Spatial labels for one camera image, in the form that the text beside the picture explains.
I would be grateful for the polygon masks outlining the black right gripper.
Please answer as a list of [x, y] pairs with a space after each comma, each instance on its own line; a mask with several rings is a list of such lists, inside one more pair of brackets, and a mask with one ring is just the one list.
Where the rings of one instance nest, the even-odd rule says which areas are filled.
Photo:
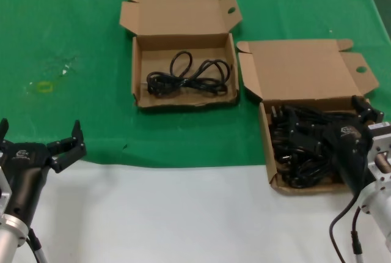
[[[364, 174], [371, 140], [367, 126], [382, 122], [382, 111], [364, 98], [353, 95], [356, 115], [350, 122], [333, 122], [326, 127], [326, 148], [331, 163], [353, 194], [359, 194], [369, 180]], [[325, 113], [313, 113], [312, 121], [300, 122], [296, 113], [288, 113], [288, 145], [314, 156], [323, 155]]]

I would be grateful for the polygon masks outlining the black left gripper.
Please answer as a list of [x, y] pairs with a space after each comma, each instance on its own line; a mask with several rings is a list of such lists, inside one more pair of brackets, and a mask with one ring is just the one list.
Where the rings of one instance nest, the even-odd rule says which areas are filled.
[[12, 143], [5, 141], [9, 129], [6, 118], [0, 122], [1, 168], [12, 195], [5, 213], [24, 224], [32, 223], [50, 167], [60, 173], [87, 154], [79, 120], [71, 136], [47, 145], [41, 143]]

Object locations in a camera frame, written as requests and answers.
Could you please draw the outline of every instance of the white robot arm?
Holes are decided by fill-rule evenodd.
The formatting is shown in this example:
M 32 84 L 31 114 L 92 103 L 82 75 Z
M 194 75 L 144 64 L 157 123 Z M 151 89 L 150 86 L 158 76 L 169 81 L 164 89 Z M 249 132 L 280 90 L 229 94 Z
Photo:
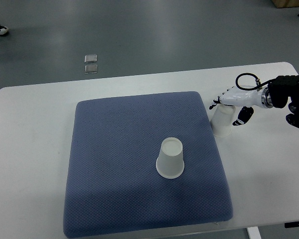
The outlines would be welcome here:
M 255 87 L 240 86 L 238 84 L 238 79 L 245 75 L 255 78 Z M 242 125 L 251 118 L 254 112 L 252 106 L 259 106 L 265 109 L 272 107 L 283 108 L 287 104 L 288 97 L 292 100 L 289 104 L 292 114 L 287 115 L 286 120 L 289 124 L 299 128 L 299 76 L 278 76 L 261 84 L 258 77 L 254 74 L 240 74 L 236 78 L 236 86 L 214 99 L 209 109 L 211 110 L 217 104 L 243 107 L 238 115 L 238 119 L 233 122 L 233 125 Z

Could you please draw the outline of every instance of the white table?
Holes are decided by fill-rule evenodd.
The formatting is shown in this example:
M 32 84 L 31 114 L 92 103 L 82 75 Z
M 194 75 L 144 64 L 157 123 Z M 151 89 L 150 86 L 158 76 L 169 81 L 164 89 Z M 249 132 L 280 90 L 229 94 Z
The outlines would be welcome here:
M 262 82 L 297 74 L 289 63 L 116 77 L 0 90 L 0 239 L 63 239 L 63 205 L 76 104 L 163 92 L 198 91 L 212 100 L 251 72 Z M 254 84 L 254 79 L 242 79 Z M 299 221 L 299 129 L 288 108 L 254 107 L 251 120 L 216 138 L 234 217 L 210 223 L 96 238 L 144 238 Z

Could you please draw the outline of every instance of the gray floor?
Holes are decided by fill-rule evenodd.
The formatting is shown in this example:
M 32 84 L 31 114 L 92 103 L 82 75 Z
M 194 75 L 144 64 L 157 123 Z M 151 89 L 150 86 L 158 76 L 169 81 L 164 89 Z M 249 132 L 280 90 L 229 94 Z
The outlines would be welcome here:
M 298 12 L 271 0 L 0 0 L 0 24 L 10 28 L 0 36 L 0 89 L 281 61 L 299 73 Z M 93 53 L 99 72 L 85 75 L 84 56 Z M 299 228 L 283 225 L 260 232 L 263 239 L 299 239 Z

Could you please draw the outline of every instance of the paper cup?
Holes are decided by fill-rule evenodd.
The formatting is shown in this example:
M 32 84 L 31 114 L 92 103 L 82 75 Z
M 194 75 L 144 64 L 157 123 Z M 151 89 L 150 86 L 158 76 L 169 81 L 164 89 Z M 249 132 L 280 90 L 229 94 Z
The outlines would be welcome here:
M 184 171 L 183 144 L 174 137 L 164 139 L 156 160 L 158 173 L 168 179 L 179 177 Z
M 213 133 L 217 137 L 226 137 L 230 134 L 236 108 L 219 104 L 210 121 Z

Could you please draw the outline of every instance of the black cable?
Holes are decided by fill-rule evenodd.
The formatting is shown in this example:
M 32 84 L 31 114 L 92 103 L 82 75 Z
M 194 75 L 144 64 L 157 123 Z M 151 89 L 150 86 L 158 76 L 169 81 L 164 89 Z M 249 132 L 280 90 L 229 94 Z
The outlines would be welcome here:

▬▬▬▬▬▬▬▬▬▬

### WHAT TO WORK ON
Your copy of the data should match it exactly, apart from the images, which are omitted.

### RESPONSE BOX
Spatial labels for one camera image, in the form that the text beside the picture explains.
I would be grateful for the polygon masks outlining the black right gripper.
Please answer as a list of [x, y] pairs with a space after each comma, each instance on its own line; a mask with several rings is a list of such lists, inside one more pair of brackets, and a mask with one ring is just the one list.
Where the rings of one instance nest, the even-odd rule says which areas are filled.
Photo:
[[[364, 174], [371, 140], [367, 126], [382, 122], [382, 111], [364, 98], [353, 95], [356, 115], [350, 122], [333, 122], [326, 127], [326, 148], [331, 163], [353, 194], [359, 194], [369, 180]], [[325, 113], [313, 113], [312, 121], [300, 122], [296, 113], [288, 113], [288, 145], [314, 156], [323, 155]]]

I would be grateful for the polygon masks outlining the black left gripper.
Please answer as a list of [x, y] pairs with a space after each comma, each instance on its own line; a mask with several rings is a list of such lists, inside one more pair of brackets, and a mask with one ring is just the one list.
Where the rings of one instance nest, the even-odd rule says which areas are filled.
[[12, 143], [5, 141], [9, 129], [6, 118], [0, 122], [1, 168], [12, 195], [5, 213], [24, 224], [32, 223], [50, 167], [60, 173], [87, 154], [79, 120], [71, 136], [47, 145], [41, 143]]

Object locations in a camera frame, written as requests and answers.
Could you please draw the outline of every instance of the white robot arm?
Holes are decided by fill-rule evenodd.
The formatting is shown in this example:
M 32 84 L 31 114 L 92 103 L 82 75 Z
M 194 75 L 144 64 L 157 123 Z M 151 89 L 150 86 L 158 76 L 169 81 L 164 89 Z M 249 132 L 280 90 L 229 94 Z
Photo:
The outlines would be welcome here:
M 255 87 L 240 86 L 238 84 L 238 79 L 245 75 L 255 78 Z M 242 125 L 251 118 L 254 112 L 252 106 L 259 106 L 265 109 L 272 107 L 283 108 L 287 104 L 288 97 L 292 100 L 289 104 L 292 114 L 287 115 L 286 120 L 289 124 L 299 128 L 299 76 L 278 76 L 261 84 L 258 77 L 254 74 L 240 74 L 236 78 L 236 86 L 214 99 L 209 109 L 211 110 L 217 104 L 243 107 L 238 115 L 238 119 L 233 122 L 233 125 Z

Could you please draw the outline of every instance of the white table?
Holes are decided by fill-rule evenodd.
The formatting is shown in this example:
M 32 84 L 31 114 L 92 103 L 82 75 Z
M 194 75 L 144 64 L 157 123 Z M 151 89 L 150 86 L 158 76 L 169 81 L 164 89 Z M 249 132 L 280 90 L 229 94 Z
The outlines would be welcome here:
M 262 82 L 297 74 L 289 63 L 116 77 L 0 90 L 0 239 L 63 239 L 63 205 L 76 104 L 163 92 L 198 91 L 212 100 L 251 72 Z M 254 84 L 254 79 L 242 79 Z M 299 221 L 299 129 L 288 108 L 254 107 L 251 120 L 216 138 L 234 217 L 210 223 L 96 238 L 144 238 Z

Could you please draw the outline of every instance of the gray floor?
Holes are decided by fill-rule evenodd.
The formatting is shown in this example:
M 32 84 L 31 114 L 92 103 L 82 75 Z
M 194 75 L 144 64 L 157 123 Z M 151 89 L 150 86 L 158 76 L 169 81 L 164 89 Z M 249 132 L 280 90 L 229 94 Z
The outlines would be welcome here:
M 298 12 L 271 0 L 0 0 L 0 24 L 10 28 L 0 36 L 0 89 L 281 61 L 299 73 Z M 93 53 L 99 72 L 85 75 L 84 56 Z M 299 228 L 283 225 L 260 232 L 263 239 L 299 239 Z

Could you please draw the outline of every instance of the paper cup?
Holes are decided by fill-rule evenodd.
The formatting is shown in this example:
M 32 84 L 31 114 L 92 103 L 82 75 Z
M 194 75 L 144 64 L 157 123 Z M 151 89 L 150 86 L 158 76 L 169 81 L 164 89 Z M 249 132 L 280 90 L 229 94 Z
The outlines would be welcome here:
M 184 171 L 183 144 L 174 137 L 164 139 L 156 160 L 158 173 L 168 179 L 179 177 Z
M 213 133 L 217 137 L 226 137 L 230 134 L 236 108 L 219 104 L 210 121 Z

Could you please draw the outline of every instance of the black cable?
Holes are decided by fill-rule evenodd.
The formatting is shown in this example:
M 32 84 L 31 114 L 92 103 L 82 75 Z
M 194 75 L 144 64 L 157 123 Z M 151 89 L 150 86 L 158 76 L 169 81 L 164 89 Z M 249 132 L 280 90 L 229 94 Z
The outlines would be welcome here:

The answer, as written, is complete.